Internal Synthesis
The body has the ability to make cholesterol on its own, via chemical synthesis. Cholesterol synthesis is primarily carried out by the liver and intestines. The synthesis of cholesterol begins with a compound called Acetyl CoA, which is made from the breakdown of any source of energy, including carbohydrates, fats, and sugars. Acetyl CoA then goes through a series of carefully controlled chemical reactions involving a number of enzymes (proteins that speed up chemical reactions) to be turned into cholesterol. One important step in this synthesis is the conversion of an intermediary, HMG CoA into another compound, called mevalonate. It is this reaction that is targeted by a type of cholesterol lowering drug called statins (such as Lipitor), which block the enzyme that makes this reaction possible.
Dietary Sources
Cholesterol can also be taken in via eating, where it can be absorbed by the intestines. The most abundant source of cholesterol in the diet is animal fat, which contains a mix of oils and lipids, including cholesterol. Beef, pork, poultry and shrimp are all major dietary sources of cholesterol, as well as cheese and egg yolks. Human breast milk also contains large amounts of cholesterol to help supplement the levels in infants. Almost all plant-based foods contain no cholesterol, unless they have been supplemented with cholesterol or cholesterol-containing compounds (such as animal fats).

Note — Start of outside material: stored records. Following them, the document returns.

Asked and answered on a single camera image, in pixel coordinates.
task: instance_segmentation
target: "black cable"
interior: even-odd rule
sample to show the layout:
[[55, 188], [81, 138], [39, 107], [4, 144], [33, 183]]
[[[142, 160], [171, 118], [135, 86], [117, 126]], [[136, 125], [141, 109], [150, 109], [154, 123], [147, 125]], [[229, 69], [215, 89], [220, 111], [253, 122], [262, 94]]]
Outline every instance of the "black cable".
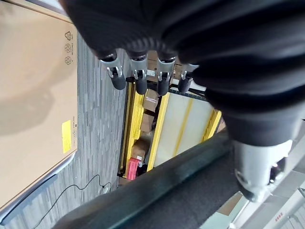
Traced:
[[110, 184], [110, 191], [111, 191], [111, 182], [107, 182], [106, 184], [101, 185], [101, 177], [100, 177], [99, 174], [96, 174], [94, 177], [92, 177], [91, 180], [90, 180], [90, 181], [86, 184], [86, 186], [83, 187], [83, 188], [80, 188], [80, 187], [78, 187], [78, 185], [75, 185], [75, 184], [70, 185], [70, 186], [66, 187], [66, 188], [61, 192], [61, 194], [57, 197], [57, 199], [55, 200], [55, 202], [52, 204], [51, 208], [47, 211], [46, 214], [44, 214], [44, 216], [39, 220], [39, 222], [37, 223], [37, 225], [36, 225], [35, 227], [33, 227], [33, 229], [36, 229], [36, 228], [40, 225], [40, 223], [41, 223], [41, 222], [43, 221], [43, 219], [48, 215], [48, 213], [52, 210], [52, 208], [55, 206], [55, 204], [57, 203], [57, 201], [59, 200], [59, 198], [63, 195], [63, 193], [64, 193], [67, 189], [69, 189], [69, 188], [75, 186], [75, 187], [78, 188], [79, 190], [84, 190], [84, 189], [91, 183], [91, 181], [92, 181], [94, 178], [96, 178], [96, 177], [99, 177], [99, 186], [101, 186], [102, 188], [106, 188], [106, 185], [107, 185], [107, 184]]

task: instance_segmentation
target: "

Cholesterol Storage and Transport
Cholesterol is necessary for the body because it is an important part of the membrane that surrounds all cells. Cholesterol is also an important component of bile acids, which are excreted from the liver and are used to help digest fats and oils. Cholesterol is a lipid, which means that it cannot travel around in the blood on its own. Instead it is packaged inside of special proteins called lipoproteins. There are a number of different lipoproteins, but the most commonly known ones are low-density lipoprotein (LDL) and high-density lipoprotein (HDL). High levels of LDL have been implicated in an increased risk of cardiovascular disease, whereas high levels of HDL are thought to protect the body from cardiovascular disease.